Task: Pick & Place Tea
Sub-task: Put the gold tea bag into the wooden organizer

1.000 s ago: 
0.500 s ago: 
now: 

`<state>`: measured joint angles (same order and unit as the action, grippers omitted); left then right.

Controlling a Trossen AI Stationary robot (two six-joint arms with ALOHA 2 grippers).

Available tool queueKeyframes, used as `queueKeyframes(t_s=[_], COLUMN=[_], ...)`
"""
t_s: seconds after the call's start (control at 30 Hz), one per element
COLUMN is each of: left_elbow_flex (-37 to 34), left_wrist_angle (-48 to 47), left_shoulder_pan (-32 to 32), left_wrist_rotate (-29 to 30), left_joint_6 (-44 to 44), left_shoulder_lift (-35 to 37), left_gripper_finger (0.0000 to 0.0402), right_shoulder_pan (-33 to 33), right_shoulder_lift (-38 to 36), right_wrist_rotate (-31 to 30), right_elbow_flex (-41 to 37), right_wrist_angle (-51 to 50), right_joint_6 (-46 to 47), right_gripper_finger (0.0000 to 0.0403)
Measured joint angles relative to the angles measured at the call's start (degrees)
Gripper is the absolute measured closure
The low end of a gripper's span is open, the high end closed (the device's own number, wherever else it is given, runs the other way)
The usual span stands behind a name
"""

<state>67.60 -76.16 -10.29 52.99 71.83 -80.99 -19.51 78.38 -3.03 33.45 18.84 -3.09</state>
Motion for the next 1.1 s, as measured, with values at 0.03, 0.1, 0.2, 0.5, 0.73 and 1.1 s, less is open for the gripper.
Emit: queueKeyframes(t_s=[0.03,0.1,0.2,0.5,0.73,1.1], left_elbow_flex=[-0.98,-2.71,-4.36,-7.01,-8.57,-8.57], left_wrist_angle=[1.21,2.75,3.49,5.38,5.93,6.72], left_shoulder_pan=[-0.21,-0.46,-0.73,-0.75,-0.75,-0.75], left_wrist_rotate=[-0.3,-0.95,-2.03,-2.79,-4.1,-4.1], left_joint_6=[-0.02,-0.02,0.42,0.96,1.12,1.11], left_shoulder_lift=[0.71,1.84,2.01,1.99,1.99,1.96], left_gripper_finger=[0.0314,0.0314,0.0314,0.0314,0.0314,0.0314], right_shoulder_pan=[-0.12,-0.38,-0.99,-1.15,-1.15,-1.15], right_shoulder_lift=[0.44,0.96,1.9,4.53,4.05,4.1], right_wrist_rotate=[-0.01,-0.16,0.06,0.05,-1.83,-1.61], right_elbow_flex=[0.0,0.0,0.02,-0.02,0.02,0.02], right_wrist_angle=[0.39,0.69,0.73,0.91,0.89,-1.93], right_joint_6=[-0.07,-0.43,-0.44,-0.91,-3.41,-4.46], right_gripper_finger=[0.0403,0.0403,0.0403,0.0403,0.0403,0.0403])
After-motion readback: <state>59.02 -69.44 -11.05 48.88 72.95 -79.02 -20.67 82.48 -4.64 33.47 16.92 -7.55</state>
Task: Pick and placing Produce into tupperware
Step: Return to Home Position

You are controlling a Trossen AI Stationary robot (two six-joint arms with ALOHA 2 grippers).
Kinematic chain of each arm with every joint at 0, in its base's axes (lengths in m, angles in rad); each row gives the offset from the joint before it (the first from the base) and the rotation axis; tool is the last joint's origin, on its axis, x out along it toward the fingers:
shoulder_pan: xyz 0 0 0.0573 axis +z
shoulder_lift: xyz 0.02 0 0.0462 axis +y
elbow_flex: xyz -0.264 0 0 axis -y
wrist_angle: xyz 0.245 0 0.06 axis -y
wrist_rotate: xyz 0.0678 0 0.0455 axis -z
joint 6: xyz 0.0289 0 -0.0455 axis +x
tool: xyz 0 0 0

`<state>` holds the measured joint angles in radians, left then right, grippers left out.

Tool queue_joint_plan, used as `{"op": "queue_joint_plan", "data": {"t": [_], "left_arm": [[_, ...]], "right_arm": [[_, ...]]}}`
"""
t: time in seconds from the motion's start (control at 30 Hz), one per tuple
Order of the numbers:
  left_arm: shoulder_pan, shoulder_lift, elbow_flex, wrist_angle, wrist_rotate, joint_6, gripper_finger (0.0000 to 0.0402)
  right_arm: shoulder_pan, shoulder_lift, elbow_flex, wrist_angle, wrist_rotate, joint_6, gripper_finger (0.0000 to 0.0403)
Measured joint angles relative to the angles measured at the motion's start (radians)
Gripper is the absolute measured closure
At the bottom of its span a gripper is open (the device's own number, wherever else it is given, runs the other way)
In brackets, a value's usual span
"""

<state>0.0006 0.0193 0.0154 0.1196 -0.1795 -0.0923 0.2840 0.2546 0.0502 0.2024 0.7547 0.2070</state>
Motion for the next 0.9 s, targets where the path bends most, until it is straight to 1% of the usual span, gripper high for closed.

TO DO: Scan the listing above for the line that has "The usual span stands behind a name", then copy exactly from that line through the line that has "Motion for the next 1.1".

SOLVED PROBLEM:
The usual span stands behind a name
"""

<state>67.60 -76.16 -10.29 52.99 71.83 -80.99 -19.51 78.38 -3.03 33.45 18.84 -3.09</state>
Motion for the next 1.1 s, as measured, with values at 0.03, 0.1, 0.2, 0.5, 0.73 and 1.1 s, less is open for the gripper.

No more work remains on this exercise.